◆ To do ◆
Reproduce exactly the lines below, starting with the line that contains "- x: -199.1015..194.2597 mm" and ending with the last line of the records, both included, and nothing else.

---------- Supplied data ----------

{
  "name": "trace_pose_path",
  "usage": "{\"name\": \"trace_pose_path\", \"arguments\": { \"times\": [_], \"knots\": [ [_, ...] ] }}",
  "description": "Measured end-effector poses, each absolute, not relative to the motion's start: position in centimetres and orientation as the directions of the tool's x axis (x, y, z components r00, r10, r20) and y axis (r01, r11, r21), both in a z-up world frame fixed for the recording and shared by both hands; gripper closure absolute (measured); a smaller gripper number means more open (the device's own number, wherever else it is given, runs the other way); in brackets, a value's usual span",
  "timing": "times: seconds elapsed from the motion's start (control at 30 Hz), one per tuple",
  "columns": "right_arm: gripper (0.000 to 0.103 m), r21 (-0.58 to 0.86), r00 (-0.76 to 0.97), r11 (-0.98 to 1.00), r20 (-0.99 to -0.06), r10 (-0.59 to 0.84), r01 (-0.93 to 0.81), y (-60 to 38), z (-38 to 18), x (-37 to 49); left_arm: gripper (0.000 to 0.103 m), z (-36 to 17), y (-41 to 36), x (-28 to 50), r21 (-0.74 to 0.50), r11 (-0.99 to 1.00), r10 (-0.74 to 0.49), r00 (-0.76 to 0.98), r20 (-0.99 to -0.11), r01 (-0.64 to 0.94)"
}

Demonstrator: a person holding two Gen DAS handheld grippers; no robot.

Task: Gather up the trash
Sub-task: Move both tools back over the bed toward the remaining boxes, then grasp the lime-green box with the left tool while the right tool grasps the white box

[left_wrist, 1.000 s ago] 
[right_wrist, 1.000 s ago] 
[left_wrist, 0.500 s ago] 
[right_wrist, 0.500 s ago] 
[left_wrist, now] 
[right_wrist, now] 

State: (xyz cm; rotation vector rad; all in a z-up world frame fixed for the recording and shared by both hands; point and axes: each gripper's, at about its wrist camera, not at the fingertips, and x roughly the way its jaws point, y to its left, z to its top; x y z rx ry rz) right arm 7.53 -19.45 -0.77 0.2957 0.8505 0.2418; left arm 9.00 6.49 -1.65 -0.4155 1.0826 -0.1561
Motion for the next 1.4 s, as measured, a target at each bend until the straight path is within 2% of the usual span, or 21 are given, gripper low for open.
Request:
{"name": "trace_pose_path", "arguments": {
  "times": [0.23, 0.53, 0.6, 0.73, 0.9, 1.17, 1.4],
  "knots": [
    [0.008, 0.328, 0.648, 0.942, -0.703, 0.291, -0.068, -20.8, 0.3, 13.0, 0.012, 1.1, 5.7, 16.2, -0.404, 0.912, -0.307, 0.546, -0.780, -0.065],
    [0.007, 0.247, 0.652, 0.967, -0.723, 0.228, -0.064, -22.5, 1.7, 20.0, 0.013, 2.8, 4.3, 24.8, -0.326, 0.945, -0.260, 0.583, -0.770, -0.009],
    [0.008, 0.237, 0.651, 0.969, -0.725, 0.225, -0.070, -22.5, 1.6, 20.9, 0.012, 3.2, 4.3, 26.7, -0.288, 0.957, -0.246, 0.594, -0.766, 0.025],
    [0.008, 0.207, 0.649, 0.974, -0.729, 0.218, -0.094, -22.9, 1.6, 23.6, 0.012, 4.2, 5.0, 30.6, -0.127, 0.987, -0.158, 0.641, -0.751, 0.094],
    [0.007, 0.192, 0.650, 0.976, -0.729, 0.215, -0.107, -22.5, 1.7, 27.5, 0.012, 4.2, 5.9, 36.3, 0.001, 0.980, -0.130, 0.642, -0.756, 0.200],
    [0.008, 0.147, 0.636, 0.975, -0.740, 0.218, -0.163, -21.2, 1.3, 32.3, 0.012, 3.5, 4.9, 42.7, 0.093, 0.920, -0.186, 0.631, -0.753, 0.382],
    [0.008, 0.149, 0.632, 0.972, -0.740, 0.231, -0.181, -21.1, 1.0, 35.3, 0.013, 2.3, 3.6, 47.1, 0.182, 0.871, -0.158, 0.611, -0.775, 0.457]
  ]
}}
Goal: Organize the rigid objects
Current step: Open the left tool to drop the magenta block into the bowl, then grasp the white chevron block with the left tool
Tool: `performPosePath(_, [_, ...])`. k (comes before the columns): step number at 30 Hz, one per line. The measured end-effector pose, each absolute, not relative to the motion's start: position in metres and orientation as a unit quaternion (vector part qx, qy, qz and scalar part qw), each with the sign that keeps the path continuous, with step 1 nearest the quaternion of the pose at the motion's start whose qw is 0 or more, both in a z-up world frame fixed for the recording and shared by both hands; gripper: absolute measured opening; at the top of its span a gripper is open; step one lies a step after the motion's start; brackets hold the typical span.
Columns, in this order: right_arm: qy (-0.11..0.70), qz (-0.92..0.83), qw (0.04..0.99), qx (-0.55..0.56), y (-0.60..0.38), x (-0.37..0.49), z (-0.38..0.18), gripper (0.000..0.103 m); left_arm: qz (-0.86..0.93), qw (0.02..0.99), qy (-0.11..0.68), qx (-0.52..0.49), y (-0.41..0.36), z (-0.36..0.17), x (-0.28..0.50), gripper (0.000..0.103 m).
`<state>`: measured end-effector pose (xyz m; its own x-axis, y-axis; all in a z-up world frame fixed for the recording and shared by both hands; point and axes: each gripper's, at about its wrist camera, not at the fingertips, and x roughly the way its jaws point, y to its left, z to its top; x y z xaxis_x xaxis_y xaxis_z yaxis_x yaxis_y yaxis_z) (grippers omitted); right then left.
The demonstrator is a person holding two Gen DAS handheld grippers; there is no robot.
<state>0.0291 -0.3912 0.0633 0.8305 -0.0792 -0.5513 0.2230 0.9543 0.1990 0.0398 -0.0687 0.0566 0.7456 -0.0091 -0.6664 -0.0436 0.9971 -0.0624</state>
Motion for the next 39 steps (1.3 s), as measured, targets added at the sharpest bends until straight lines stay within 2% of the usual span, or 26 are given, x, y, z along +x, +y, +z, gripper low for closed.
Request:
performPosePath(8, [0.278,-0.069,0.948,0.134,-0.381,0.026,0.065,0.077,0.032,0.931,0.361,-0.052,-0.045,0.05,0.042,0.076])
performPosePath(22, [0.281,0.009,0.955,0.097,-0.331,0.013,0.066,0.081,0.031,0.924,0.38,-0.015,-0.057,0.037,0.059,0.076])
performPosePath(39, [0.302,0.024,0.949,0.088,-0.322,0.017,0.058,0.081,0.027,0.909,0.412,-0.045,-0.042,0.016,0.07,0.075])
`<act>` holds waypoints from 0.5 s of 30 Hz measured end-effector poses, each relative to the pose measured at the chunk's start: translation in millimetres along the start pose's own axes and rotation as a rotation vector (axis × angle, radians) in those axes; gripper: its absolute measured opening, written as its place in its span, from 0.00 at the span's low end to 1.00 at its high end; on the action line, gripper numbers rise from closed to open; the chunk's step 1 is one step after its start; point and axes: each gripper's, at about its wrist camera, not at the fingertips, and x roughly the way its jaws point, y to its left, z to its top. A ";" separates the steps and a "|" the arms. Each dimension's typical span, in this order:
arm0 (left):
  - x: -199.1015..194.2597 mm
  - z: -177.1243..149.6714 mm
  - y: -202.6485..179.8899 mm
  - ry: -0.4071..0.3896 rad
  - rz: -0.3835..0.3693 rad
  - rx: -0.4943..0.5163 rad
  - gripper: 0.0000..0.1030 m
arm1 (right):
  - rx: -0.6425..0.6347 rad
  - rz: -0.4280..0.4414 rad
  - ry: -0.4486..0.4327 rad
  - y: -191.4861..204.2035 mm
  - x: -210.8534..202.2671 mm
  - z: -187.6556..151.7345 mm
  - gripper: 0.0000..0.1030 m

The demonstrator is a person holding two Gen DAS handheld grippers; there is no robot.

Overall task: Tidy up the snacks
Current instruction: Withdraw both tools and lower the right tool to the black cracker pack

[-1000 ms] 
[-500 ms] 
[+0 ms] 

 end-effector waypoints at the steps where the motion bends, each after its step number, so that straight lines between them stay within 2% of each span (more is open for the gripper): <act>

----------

◆ Reply ◆
  - x: -199.1015..194.2597 mm
  - z: -177.1243..149.6714 mm
  - y: -202.6485..179.8899 mm
  - ry: -0.4071..0.3896 rad
  - rz: -0.3835..0.3693 rad
  - rx: -0.4943..0.5163 rad
  - gripper: 0.0000..0.1030 m
arm1 (right):
  - rx: -0.6425..0.6347 rad
  - rz: -0.4280..0.4414 rad
  - ry: -0.4486..0.4327 rad
  - y: -191.4861..204.2035 mm
  - x: -210.8534..202.2671 mm
  - z: -187.6556..151.7345 mm
  - gripper: 0.0000..0.1030 m

The demonstrator is a person holding two Gen DAS handheld grippers; there is no robot.

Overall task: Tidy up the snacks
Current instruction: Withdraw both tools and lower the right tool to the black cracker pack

[-1000 ms] 
[-500 ms] 
[+0 ms] 

 end-effector waypoints at the steps where the motion bends, each after its step number, so that straight lines between them stay within 2% of each span (more is open for the gripper): <act>

The exercise requires no more work.